Even though Iria and Rafa belong to the same generation of migrants and live in a precarious situation in their host country, their attitude towards their future is different. Iria lost all her faith in finding a better job in London as she acknowledges that when she is printing her CVs to apply for some jobs, “xa sei que non van valer absolutamente para nada” (p. 26). Rafa, on the contrary, keeps a positive attitude. He is actually on his way to an interview that means he has the possibility of securing the opportunity that he had been seeking since he arrived in London. He is the kind of migrant who believes that “[a]quí as cousas funcionan. Aquí valórase de verdade o esforzo. E se un traballa e pelexa polo que quere, acaba saíndo adiante” (p. 31). Unfortunately, his hopes and expectations will not materialise when he misses his interview; after going through a ridiculously long process of four different stages to obtain a simple job as an IT guy. When he finds out that the job was offered to someone else, he feels closer to Iria, and he considers that “nunca na puta vida vou conseguir un traballo” (p. 58). Reality clashes with his expectations. It is because of their precariousness that the idea or return is a constant in the play. Rafa, despite his fake optimism, even considers this possibility since his mother seems to keep insisting on him going back to Galicia: “Xa non teño vinte anos. Á mina idade, o meu pai, que en paz descanse, xa estaba farto de traballar e criara tres fillos” (p. 59). Through their hope and disappointment, Iria and Rafa illustrate a sense of generational failure of those who “believed their efforts would be rewarded and that has now been forced to come to terms with the fact that this may not happen, at least not for the foreseeable future” (Alonso Alonso 2018, p. 34).

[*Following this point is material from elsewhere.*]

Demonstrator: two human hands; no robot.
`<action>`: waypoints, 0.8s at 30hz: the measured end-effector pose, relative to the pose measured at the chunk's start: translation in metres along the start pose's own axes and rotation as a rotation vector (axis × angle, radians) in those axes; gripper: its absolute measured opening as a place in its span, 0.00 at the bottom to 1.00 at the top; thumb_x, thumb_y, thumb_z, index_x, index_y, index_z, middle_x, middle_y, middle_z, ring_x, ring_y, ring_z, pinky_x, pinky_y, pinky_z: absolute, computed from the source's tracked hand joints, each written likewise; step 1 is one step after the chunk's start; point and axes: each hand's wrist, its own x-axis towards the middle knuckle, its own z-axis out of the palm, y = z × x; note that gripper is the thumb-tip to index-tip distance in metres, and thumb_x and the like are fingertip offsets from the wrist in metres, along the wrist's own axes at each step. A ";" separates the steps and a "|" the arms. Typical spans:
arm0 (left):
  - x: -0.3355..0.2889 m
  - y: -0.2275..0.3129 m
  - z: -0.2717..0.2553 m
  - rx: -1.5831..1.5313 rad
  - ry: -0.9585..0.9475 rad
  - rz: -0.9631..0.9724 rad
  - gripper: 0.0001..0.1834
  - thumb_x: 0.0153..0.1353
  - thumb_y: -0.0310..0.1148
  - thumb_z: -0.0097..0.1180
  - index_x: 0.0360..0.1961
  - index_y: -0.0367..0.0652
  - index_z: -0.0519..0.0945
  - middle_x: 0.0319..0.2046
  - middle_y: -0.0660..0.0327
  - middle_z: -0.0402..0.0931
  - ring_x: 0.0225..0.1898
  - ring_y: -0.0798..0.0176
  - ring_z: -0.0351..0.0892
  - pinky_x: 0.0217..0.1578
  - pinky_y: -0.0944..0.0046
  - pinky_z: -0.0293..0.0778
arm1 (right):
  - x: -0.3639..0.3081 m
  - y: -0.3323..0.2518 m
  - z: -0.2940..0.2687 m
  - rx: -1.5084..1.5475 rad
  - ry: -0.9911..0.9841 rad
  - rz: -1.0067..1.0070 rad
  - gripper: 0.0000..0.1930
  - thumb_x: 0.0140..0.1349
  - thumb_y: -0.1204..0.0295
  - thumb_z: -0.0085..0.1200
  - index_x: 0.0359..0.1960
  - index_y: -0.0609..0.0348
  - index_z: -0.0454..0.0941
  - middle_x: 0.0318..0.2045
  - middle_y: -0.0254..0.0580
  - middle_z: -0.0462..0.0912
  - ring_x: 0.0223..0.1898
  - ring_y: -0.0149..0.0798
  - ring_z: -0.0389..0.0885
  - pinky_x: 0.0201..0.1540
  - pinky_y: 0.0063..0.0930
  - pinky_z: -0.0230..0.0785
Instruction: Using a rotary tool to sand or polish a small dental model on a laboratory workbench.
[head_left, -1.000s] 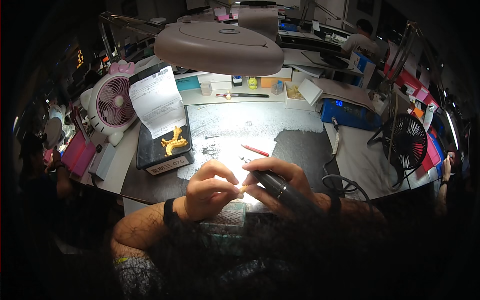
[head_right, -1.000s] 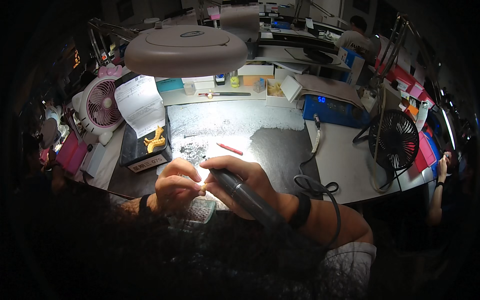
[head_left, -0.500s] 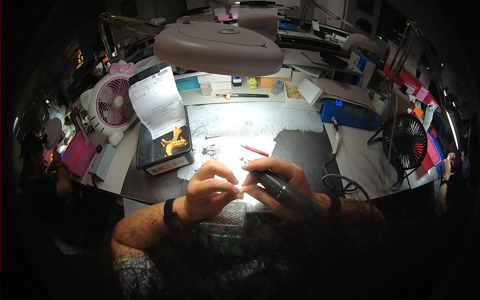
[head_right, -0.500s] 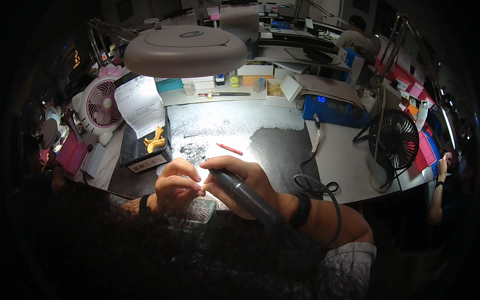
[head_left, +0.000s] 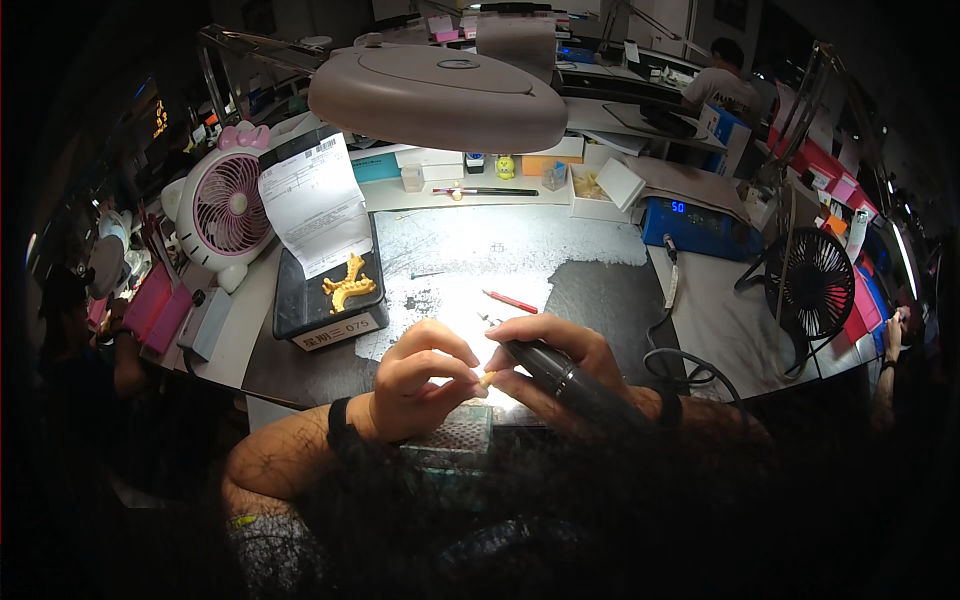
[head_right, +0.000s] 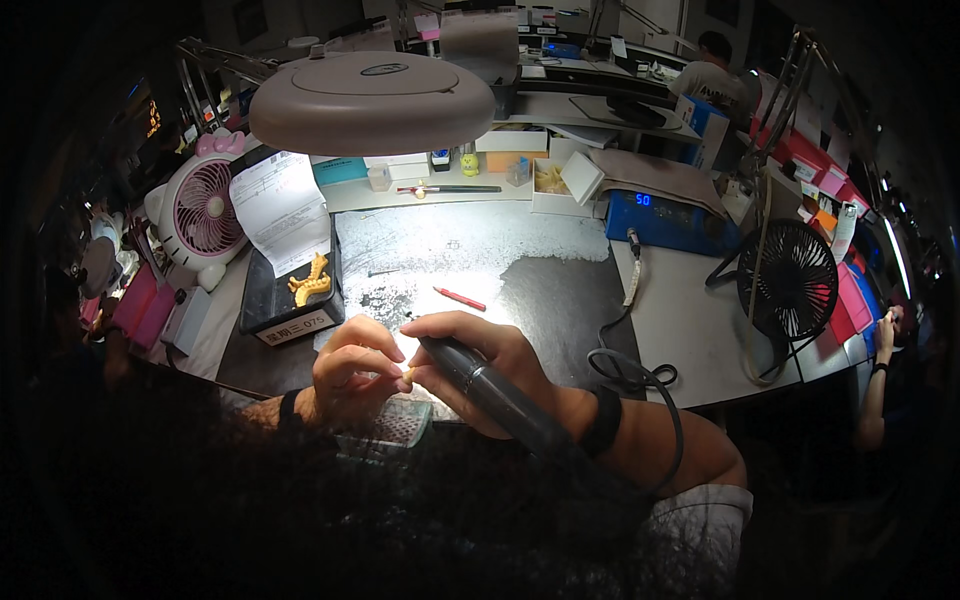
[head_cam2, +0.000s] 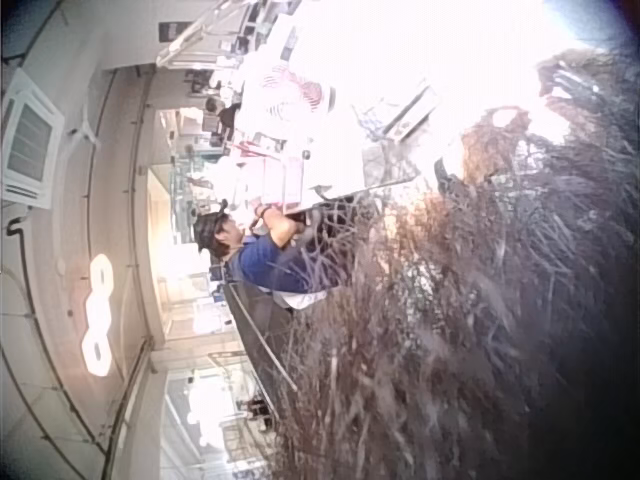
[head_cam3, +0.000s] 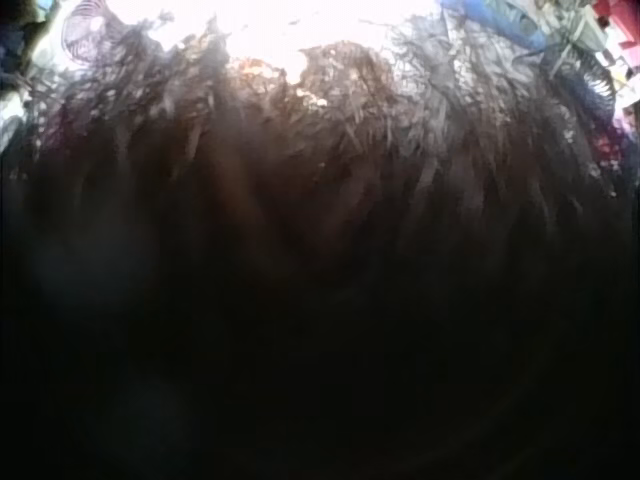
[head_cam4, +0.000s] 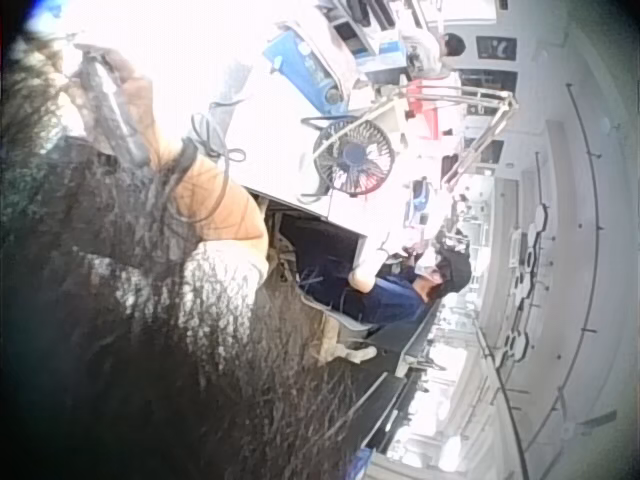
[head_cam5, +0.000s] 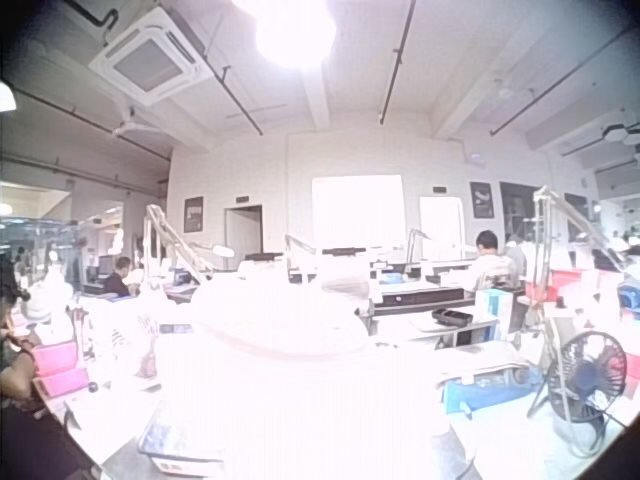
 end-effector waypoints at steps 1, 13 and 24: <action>0.001 0.001 0.000 0.000 -0.005 -0.009 0.16 0.51 0.18 0.73 0.39 0.43 0.84 0.37 0.61 0.79 0.38 0.62 0.79 0.37 0.63 0.75 | 0.000 0.000 0.000 0.000 0.002 0.001 0.21 0.65 0.83 0.63 0.59 0.65 0.74 0.38 0.44 0.87 0.42 0.32 0.88 0.45 0.23 0.80; 0.000 0.001 0.000 0.015 -0.001 -0.024 0.15 0.52 0.19 0.73 0.39 0.42 0.82 0.38 0.59 0.79 0.38 0.61 0.80 0.37 0.64 0.76 | 0.001 -0.002 0.000 -0.028 -0.001 -0.021 0.21 0.65 0.83 0.62 0.59 0.66 0.74 0.37 0.43 0.86 0.41 0.31 0.88 0.44 0.22 0.80; -0.003 0.000 0.002 0.036 0.023 -0.123 0.13 0.56 0.16 0.69 0.41 0.37 0.83 0.36 0.57 0.81 0.37 0.60 0.82 0.38 0.64 0.77 | -0.002 0.000 0.004 -0.146 0.098 -0.007 0.23 0.61 0.81 0.68 0.58 0.63 0.75 0.33 0.38 0.84 0.35 0.26 0.84 0.38 0.20 0.77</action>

Rafa and Iria (and Luisa, by extension) are the subaltern subjects through which the new Galician diaspora, the frustrated and unsuccessful one, speaks. In her celebrated essay Can the Subaltern Speak?, Gayatri C. Spivak (1988) coins the term ‘subalternity’ to refer to how discourses shape both individuals and communities. She draws on postmodernist theories to reflect on issues of agency and representation to depict the experience of those dispossessed from certain rights and presumably silenced by an empowered elite. In this respect, there is a clear difference between the depiction of the new Galician diaspora in the media and through the arts. Whereas the media insists on showing a positive and optimistic view of migration (Alonso Alonso 2017, p. 41), creative practices such as literature or the visual arts adopt a more critical attitude towards this new migratory phenomenon. They achieve this by focusing on the depreciation of the migrant subaltern community as human capital, which is how it is depicted in the play.9 Brexit increases the alienation of subaltern subjects since their migrant status has become increasingly difficult. Get Back is, after all, extremely critical towards the consequences of the outcome of the 2016 referendum.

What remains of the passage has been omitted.